### [ACTIVITY]
How does the data below read from its first line through the line containing "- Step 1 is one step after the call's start"? Print those lines exactly.

----

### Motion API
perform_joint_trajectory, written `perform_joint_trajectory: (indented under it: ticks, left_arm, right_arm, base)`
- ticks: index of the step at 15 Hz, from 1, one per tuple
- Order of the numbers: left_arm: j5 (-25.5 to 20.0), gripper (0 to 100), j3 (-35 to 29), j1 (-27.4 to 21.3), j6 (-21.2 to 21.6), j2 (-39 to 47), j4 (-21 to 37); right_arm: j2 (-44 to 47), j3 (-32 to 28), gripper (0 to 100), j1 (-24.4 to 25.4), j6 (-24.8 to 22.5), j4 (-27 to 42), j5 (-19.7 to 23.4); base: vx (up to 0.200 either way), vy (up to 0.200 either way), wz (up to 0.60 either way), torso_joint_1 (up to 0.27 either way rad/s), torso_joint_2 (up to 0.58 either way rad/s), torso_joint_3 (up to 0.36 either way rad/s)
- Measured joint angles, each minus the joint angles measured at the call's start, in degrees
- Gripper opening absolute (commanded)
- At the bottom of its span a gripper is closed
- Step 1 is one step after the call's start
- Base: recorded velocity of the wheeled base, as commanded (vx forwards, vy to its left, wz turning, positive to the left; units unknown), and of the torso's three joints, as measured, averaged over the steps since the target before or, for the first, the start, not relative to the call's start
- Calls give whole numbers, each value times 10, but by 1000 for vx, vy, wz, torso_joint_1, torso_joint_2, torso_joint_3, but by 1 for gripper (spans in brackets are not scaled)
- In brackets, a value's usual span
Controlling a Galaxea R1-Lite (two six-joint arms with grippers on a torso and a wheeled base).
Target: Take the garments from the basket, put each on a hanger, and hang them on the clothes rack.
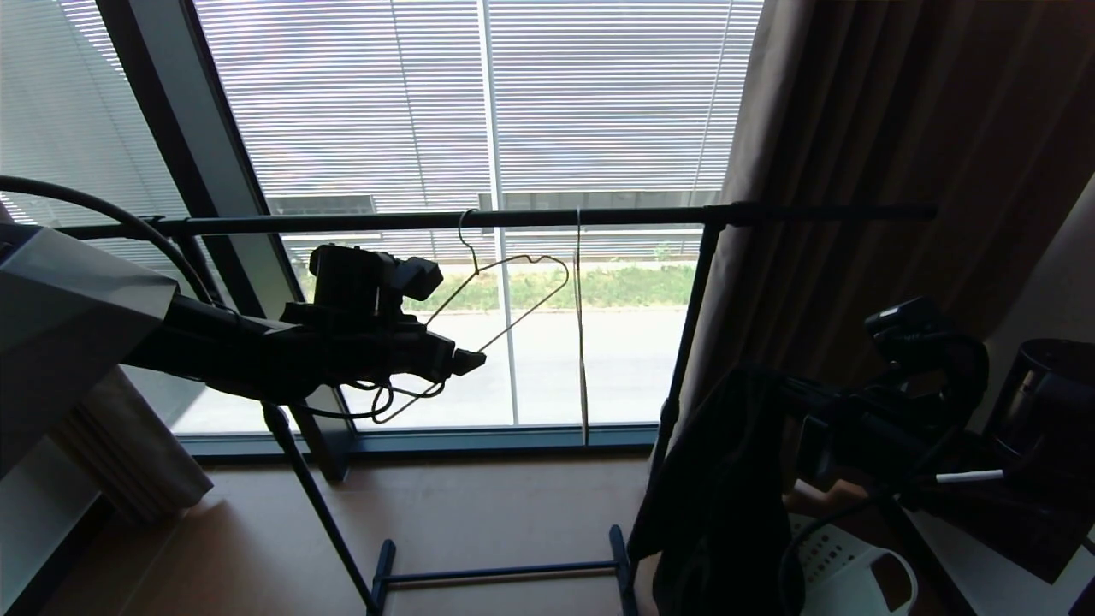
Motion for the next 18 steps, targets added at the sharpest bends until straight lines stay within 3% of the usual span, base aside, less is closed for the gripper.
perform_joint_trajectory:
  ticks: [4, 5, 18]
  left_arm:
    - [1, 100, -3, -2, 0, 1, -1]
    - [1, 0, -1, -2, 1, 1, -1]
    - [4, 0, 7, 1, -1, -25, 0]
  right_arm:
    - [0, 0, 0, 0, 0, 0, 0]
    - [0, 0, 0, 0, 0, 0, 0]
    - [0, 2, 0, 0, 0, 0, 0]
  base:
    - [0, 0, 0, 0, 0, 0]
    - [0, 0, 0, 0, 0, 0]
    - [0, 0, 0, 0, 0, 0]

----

### [PROBLEM SOLUTION]
### Motion API
perform_joint_trajectory, written `perform_joint_trajectory: (indented under it: ticks, left_arm, right_arm, base)`
- ticks: index of the step at 15 Hz, from 1, one per tuple
- Order of the numbers: left_arm: j5 (-25.5 to 20.0), gripper (0 to 100), j3 (-35 to 29), j1 (-27.4 to 21.3), j6 (-21.2 to 21.6), j2 (-39 to 47), j4 (-21 to 37); right_arm: j2 (-44 to 47), j3 (-32 to 28), gripper (0 to 100), j1 (-24.4 to 25.4), j6 (-24.8 to 22.5), j4 (-27 to 42), j5 (-19.7 to 23.4); base: vx (up to 0.200 either way), vy (up to 0.200 either way), wz (up to 0.60 either way), torso_joint_1 (up to 0.27 either way rad/s), torso_joint_2 (up to 0.58 either way rad/s), torso_joint_3 (up to 0.36 either way rad/s)
- Measured joint angles, each minus the joint angles measured at the call's start, in degrees
- Gripper opening absolute (commanded)
- At the bottom of its span a gripper is closed
- Step 1 is one step after the call's start

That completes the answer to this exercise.